◆ EXERCISE GOAL ◆
Where a line contains the word "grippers", copy that line from the records below.

◆ PROVIDED DATA ◆
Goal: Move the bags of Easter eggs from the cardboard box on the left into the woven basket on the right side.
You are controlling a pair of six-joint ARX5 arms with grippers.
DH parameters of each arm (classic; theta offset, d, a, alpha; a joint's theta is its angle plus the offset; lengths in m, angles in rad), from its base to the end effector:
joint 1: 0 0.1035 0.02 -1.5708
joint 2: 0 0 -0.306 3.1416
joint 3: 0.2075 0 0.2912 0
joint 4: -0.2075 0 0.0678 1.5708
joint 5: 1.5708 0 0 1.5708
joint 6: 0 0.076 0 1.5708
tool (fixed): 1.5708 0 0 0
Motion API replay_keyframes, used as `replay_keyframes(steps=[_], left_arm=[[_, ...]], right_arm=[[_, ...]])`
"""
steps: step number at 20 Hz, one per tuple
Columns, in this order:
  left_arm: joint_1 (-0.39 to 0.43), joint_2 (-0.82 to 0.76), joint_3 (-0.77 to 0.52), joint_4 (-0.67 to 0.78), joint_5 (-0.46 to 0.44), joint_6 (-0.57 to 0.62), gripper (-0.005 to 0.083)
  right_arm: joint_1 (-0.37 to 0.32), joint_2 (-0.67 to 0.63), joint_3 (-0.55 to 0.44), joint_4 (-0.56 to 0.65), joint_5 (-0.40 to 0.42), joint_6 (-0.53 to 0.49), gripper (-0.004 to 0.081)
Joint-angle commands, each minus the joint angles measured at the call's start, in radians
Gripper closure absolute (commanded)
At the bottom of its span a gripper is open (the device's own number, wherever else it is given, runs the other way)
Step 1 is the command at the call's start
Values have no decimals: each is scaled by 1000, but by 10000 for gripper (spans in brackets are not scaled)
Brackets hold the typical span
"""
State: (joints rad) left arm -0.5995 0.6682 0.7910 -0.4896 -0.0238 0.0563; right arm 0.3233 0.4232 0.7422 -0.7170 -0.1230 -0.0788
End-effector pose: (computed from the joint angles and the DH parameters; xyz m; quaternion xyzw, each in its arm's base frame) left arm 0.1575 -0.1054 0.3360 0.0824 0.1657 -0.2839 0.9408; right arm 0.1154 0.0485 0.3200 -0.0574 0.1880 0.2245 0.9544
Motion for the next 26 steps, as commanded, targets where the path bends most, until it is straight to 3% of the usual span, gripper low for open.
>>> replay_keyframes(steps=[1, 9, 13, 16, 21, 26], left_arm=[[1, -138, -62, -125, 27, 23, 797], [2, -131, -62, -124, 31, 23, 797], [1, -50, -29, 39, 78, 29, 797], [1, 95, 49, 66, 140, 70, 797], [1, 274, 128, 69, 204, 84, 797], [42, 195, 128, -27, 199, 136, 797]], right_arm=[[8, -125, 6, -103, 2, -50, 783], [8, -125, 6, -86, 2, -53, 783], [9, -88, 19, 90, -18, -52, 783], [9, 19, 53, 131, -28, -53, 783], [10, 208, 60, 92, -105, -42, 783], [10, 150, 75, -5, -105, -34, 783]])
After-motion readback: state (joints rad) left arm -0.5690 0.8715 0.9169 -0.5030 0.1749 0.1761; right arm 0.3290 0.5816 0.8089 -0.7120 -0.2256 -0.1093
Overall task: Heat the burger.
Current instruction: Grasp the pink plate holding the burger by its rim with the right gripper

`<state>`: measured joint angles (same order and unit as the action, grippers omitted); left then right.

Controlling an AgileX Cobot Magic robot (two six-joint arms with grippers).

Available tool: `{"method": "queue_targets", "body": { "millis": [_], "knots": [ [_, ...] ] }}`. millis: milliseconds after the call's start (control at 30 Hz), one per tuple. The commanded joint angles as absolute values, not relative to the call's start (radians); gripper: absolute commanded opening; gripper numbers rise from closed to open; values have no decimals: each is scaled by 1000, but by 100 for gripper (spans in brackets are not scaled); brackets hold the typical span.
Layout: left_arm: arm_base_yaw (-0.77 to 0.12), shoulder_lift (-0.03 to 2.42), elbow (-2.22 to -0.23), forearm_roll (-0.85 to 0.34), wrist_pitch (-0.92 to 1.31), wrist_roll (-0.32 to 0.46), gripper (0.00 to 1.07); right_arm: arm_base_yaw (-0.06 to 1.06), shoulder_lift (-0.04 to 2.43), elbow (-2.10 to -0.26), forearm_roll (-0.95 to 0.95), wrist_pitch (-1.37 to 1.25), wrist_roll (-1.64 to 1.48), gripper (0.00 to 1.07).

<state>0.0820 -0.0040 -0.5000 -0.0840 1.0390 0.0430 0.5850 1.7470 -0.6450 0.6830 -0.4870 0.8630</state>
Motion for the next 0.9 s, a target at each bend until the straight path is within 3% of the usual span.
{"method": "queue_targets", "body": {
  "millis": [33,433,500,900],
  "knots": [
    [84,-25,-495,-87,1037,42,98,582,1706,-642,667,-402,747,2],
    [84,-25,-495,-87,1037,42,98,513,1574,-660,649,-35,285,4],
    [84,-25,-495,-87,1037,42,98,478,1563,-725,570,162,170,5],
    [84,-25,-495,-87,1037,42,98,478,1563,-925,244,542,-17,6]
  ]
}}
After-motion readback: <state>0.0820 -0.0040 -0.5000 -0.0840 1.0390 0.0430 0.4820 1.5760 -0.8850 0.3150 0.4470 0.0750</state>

◆ YOUR RESPONSE ◆
You are controlling a pair of six-joint ARX5 arms with grippers.
`<state>`: measured joint angles (same order and unit as the action, grippers omitted); left then right.
Controlling an AgileX Cobot Magic robot (two six-joint arms with grippers).

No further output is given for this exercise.